**Exercise materials**:
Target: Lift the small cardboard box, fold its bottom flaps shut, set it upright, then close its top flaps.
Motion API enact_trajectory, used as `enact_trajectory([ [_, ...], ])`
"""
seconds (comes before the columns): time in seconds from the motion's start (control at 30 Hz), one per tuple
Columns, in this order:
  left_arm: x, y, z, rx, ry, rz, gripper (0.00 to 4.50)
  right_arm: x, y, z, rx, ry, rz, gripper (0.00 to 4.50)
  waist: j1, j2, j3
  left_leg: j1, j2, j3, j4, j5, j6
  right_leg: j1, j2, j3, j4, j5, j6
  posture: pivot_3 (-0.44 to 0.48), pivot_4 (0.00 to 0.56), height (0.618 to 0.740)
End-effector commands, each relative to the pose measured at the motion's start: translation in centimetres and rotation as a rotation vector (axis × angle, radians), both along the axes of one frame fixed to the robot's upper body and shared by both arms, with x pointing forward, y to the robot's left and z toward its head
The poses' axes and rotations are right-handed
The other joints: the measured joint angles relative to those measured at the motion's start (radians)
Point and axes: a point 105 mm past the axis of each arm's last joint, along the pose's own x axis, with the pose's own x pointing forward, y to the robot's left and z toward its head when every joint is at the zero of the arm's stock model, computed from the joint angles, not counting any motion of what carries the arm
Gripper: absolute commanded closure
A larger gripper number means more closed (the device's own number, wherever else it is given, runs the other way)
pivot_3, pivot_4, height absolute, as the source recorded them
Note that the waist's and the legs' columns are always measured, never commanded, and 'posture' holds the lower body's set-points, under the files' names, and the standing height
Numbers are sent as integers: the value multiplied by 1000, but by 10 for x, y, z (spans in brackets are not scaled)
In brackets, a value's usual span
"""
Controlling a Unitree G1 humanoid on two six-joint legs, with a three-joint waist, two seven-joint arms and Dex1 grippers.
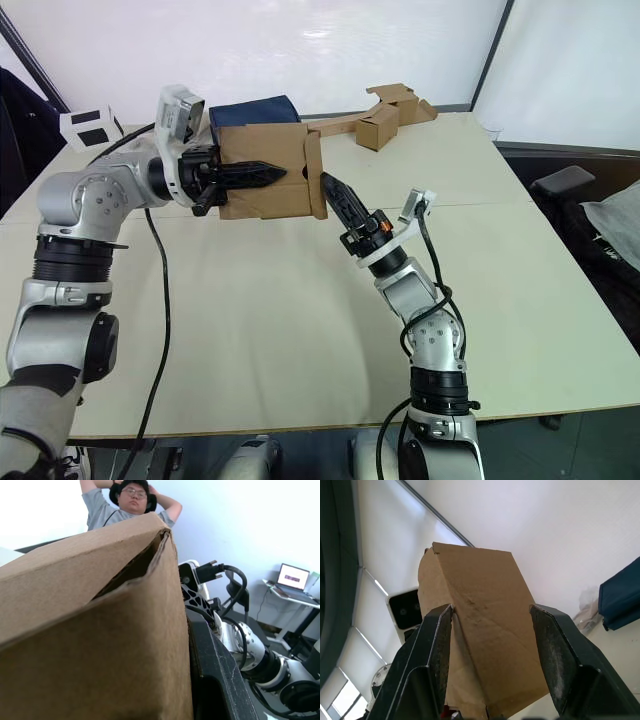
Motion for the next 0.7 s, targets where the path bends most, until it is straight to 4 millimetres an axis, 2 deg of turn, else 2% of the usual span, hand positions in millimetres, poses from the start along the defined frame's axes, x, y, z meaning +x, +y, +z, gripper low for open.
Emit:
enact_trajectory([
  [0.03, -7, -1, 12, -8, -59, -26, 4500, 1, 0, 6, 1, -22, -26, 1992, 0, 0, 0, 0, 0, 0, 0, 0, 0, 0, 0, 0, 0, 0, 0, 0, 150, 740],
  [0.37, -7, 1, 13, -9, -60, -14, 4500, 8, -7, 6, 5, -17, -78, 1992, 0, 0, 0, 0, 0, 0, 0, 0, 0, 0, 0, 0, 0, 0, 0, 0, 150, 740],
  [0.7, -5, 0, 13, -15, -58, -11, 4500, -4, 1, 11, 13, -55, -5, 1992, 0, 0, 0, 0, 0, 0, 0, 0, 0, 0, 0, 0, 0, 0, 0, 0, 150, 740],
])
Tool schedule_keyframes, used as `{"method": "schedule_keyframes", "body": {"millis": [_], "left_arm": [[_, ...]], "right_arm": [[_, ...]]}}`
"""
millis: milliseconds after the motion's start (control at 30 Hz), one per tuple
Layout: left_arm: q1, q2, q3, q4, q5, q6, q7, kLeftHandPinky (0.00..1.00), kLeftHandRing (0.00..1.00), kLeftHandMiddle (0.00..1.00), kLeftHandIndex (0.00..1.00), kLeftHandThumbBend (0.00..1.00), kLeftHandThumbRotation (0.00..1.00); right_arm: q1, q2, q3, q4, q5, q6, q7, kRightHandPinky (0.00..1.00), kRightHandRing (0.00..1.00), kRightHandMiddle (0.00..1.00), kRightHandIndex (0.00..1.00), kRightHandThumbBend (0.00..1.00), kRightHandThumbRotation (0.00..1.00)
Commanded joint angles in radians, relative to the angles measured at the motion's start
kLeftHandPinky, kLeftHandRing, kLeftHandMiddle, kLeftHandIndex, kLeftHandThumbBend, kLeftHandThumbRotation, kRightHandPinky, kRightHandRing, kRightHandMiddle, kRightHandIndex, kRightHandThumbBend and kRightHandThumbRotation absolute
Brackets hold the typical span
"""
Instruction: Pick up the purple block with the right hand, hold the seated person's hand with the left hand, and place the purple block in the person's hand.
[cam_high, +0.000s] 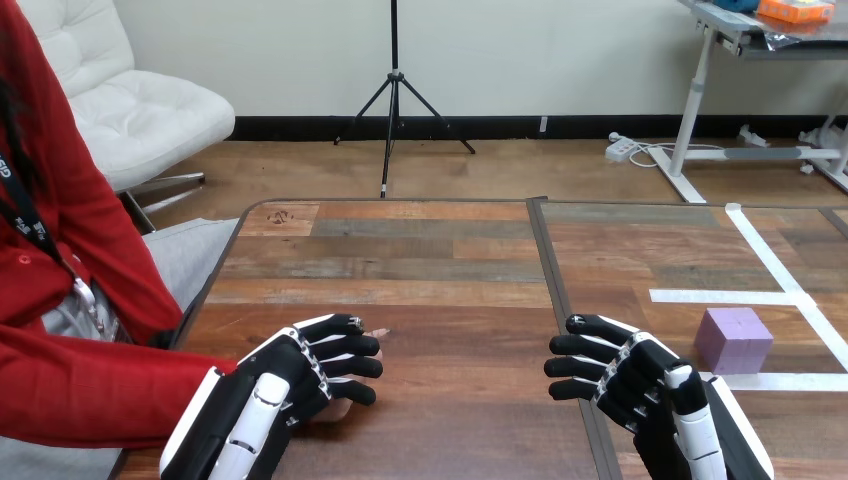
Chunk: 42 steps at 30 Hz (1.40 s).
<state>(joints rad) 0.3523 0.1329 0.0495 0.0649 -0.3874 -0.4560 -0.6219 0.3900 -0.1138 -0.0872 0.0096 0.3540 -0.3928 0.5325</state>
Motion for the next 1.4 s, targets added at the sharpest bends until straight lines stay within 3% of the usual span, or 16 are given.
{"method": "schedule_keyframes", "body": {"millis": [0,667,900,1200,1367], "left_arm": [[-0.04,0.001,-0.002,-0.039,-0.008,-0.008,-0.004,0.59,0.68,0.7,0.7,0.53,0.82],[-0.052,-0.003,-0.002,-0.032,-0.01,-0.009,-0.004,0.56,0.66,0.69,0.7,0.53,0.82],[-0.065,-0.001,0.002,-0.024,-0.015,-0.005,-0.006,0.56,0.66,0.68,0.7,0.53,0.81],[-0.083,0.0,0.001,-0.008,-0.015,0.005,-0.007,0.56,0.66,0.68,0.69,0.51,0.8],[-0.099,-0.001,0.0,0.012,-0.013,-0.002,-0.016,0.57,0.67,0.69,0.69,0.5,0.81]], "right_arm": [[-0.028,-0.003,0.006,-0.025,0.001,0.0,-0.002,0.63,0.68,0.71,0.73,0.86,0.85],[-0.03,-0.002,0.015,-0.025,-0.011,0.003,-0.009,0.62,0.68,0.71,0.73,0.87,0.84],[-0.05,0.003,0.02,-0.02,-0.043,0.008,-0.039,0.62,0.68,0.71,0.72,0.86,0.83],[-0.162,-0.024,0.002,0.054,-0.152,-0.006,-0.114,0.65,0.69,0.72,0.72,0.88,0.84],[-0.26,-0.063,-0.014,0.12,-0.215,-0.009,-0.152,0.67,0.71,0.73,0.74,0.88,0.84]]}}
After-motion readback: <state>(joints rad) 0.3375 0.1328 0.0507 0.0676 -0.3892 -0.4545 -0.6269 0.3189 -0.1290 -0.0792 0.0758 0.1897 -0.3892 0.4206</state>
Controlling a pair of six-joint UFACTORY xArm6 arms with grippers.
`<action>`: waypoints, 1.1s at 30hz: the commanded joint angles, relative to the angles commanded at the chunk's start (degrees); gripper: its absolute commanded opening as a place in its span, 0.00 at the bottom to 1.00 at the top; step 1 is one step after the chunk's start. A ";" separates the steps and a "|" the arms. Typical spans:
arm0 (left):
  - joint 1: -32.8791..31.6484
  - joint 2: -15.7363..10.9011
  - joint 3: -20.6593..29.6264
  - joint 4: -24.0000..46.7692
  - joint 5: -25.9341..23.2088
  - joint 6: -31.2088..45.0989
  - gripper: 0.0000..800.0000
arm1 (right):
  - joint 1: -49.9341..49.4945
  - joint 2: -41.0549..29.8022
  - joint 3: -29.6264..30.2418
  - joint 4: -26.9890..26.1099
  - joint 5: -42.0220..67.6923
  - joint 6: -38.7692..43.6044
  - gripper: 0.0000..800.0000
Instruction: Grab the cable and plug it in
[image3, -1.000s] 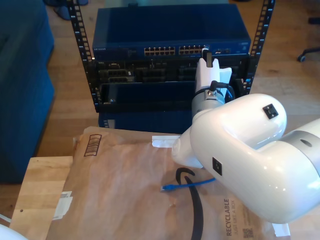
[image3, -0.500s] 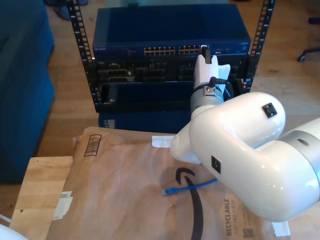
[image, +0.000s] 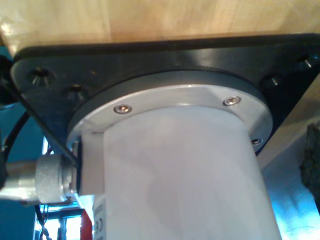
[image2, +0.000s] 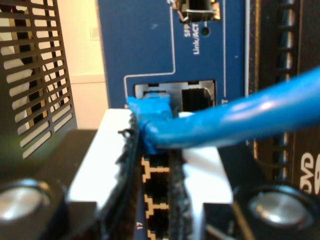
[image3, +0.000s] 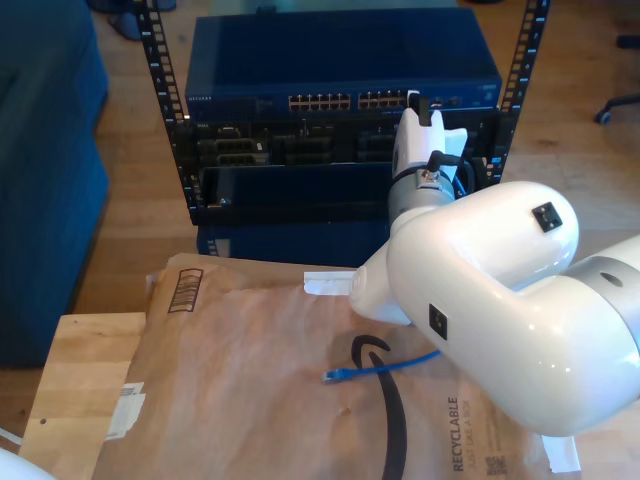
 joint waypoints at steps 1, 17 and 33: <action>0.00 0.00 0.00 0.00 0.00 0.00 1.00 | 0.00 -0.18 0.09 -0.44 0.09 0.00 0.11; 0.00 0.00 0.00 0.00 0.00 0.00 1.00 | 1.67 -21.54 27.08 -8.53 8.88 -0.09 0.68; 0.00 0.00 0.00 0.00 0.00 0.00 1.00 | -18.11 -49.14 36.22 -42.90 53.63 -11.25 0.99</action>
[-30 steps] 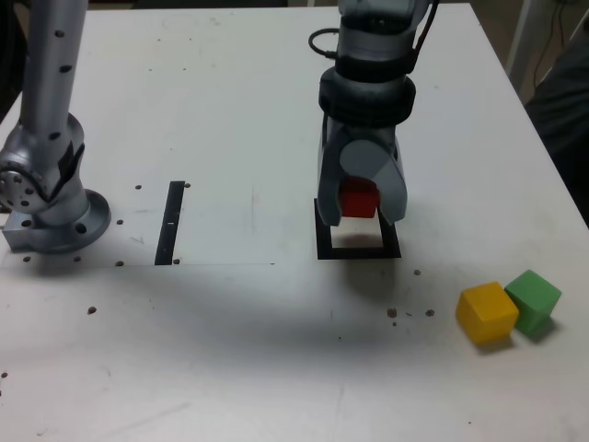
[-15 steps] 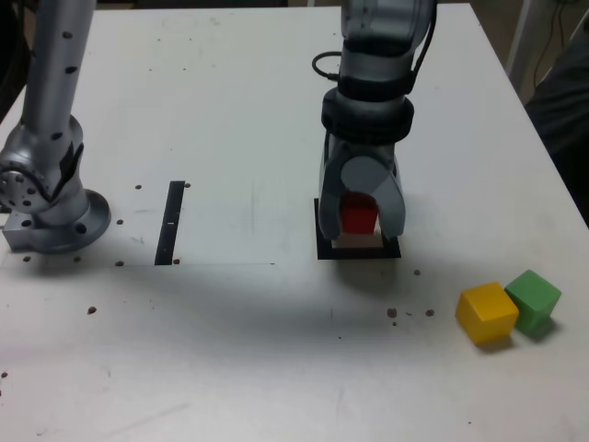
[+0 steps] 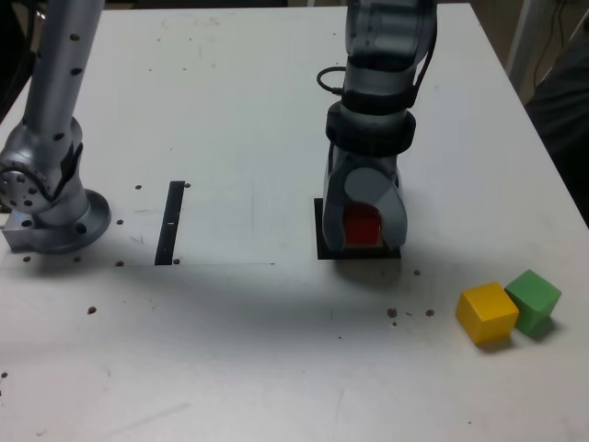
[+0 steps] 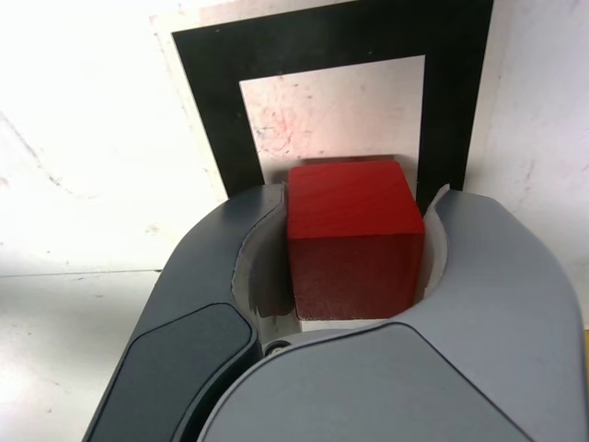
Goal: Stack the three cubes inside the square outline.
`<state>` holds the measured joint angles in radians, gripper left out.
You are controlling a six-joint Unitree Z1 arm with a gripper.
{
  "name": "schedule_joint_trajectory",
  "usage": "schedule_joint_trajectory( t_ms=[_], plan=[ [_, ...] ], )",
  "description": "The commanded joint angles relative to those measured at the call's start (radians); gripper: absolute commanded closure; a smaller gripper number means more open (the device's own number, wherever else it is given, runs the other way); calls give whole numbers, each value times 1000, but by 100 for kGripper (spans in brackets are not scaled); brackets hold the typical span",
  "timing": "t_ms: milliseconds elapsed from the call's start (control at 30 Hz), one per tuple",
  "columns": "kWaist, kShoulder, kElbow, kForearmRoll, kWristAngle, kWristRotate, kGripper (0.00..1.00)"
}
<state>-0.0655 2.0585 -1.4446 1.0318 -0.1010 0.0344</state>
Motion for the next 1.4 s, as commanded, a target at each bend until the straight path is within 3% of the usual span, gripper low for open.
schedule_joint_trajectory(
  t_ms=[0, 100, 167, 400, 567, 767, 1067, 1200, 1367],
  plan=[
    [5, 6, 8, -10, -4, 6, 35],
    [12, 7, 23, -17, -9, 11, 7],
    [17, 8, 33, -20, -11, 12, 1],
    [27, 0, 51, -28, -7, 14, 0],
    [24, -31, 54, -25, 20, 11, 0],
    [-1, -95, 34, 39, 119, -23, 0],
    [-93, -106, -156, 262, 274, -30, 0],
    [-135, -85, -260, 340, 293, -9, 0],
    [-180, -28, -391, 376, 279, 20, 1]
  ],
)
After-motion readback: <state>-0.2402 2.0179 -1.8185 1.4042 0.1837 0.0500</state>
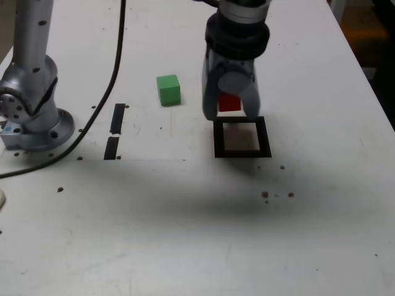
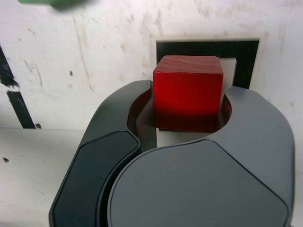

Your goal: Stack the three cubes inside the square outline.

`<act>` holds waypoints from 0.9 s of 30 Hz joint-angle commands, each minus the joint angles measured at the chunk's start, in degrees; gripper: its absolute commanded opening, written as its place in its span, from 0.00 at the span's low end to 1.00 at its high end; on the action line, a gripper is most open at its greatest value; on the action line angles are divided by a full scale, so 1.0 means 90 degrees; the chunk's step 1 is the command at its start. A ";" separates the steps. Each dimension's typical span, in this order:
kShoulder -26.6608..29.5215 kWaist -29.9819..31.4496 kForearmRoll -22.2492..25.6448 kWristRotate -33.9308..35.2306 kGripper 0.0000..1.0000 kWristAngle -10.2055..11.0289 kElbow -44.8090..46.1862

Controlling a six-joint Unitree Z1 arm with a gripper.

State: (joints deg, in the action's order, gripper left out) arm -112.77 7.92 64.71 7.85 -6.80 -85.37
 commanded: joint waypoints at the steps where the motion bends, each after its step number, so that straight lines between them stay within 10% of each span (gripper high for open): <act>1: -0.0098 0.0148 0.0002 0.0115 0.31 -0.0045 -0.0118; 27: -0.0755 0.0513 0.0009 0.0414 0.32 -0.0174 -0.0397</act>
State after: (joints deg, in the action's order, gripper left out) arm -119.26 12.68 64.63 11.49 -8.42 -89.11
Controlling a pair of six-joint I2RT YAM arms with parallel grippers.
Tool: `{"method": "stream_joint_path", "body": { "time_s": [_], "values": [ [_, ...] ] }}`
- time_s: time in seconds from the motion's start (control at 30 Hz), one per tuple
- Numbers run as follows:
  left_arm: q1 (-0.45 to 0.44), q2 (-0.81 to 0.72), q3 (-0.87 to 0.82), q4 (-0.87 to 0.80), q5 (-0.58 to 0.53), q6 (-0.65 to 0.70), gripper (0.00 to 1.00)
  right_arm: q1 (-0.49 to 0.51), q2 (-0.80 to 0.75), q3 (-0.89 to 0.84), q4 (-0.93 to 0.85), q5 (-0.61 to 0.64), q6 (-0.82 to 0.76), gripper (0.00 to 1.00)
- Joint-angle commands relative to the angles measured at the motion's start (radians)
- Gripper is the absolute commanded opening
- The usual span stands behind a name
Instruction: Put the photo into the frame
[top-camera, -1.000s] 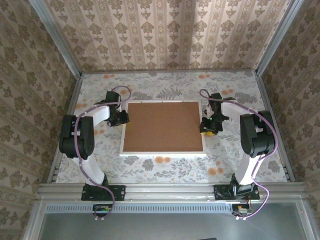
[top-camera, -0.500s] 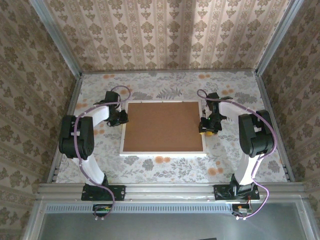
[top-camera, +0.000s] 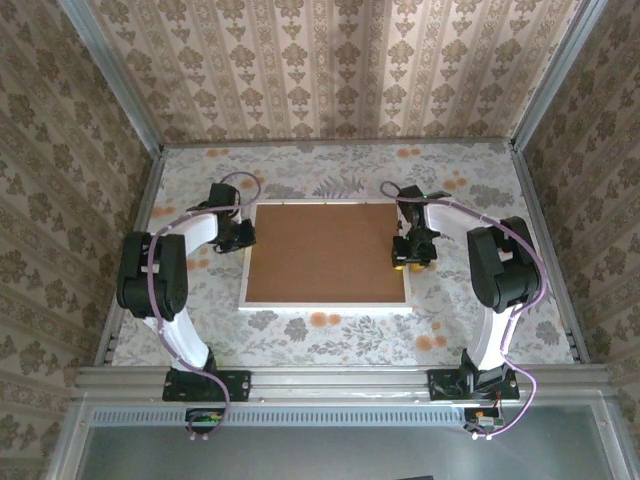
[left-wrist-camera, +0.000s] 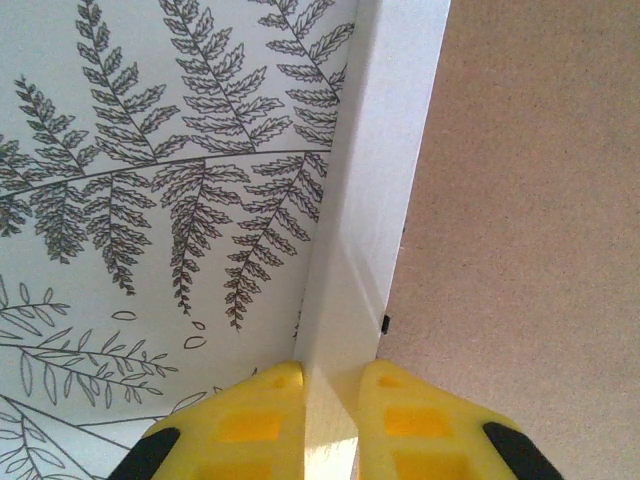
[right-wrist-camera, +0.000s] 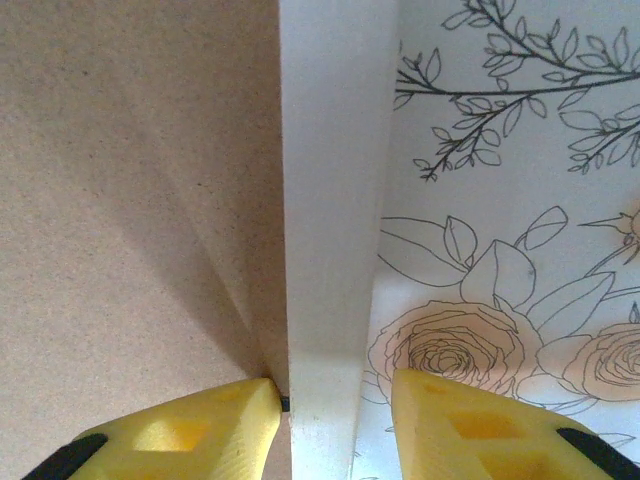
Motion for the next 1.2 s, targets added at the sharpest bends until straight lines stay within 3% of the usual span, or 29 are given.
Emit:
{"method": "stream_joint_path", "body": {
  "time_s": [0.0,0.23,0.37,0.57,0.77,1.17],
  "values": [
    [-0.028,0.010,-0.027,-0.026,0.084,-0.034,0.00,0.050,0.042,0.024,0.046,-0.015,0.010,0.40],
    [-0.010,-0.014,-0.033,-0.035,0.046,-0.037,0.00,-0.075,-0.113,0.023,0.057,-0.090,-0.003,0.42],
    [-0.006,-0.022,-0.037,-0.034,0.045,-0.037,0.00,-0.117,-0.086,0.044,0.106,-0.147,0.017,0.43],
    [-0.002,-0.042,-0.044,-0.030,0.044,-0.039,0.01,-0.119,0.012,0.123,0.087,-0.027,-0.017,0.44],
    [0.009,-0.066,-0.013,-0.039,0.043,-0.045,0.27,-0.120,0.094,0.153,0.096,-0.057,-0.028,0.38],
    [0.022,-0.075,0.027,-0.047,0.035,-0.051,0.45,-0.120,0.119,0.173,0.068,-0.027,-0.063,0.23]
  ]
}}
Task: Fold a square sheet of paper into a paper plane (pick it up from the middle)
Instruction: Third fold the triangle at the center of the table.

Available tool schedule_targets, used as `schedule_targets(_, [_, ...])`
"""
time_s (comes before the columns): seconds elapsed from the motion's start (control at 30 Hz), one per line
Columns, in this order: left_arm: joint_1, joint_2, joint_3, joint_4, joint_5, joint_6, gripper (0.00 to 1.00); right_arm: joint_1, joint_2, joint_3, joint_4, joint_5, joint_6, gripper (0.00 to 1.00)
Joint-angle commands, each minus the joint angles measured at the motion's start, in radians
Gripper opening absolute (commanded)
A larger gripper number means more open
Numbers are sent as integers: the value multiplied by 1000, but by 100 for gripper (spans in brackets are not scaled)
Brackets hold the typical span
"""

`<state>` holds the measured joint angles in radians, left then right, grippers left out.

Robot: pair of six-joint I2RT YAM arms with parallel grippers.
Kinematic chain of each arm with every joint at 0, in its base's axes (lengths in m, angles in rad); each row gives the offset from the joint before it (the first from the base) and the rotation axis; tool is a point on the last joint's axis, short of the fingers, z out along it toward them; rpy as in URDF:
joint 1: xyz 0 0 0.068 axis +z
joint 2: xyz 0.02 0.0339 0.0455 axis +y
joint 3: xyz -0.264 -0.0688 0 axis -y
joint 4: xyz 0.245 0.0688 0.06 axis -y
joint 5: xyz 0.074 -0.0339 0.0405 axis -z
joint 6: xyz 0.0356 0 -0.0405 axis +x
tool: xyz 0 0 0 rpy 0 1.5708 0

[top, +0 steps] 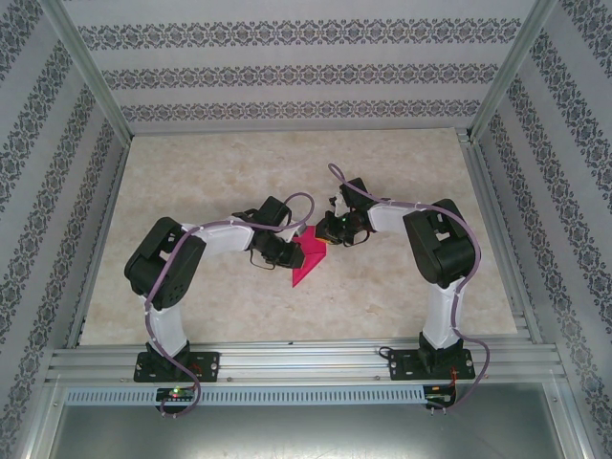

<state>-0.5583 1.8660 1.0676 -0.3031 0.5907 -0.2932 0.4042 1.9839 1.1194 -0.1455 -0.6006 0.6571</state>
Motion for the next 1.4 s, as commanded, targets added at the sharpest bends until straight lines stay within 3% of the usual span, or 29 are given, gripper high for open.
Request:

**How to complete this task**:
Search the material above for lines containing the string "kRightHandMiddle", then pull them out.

**Solution to this task**:
Layout: left_arm: q1, q2, q3, q4, q5, q6, q7, kLeftHandPinky (0.00..1.00), kLeftHandRing (0.00..1.00), kLeftHandMiddle (0.00..1.00), kLeftHandIndex (0.00..1.00), kLeftHandThumbBend (0.00..1.00), kLeftHandThumbRotation (0.00..1.00); right_arm: q1, q2, q3, q4, q5, q6, q7, kRightHandPinky (0.00..1.00), kRightHandRing (0.00..1.00), kRightHandMiddle (0.00..1.00), kRightHandIndex (0.00..1.00), kRightHandThumbBend (0.00..1.00), kRightHandThumbRotation (0.00..1.00)
kLeftHandPinky, kLeftHandRing, kLeftHandMiddle, kLeftHandIndex, kLeftHandThumbBend, kLeftHandThumbRotation, kRightHandPinky, kRightHandRing, kRightHandMiddle, kRightHandIndex, kRightHandThumbBend and kRightHandThumbRotation absolute

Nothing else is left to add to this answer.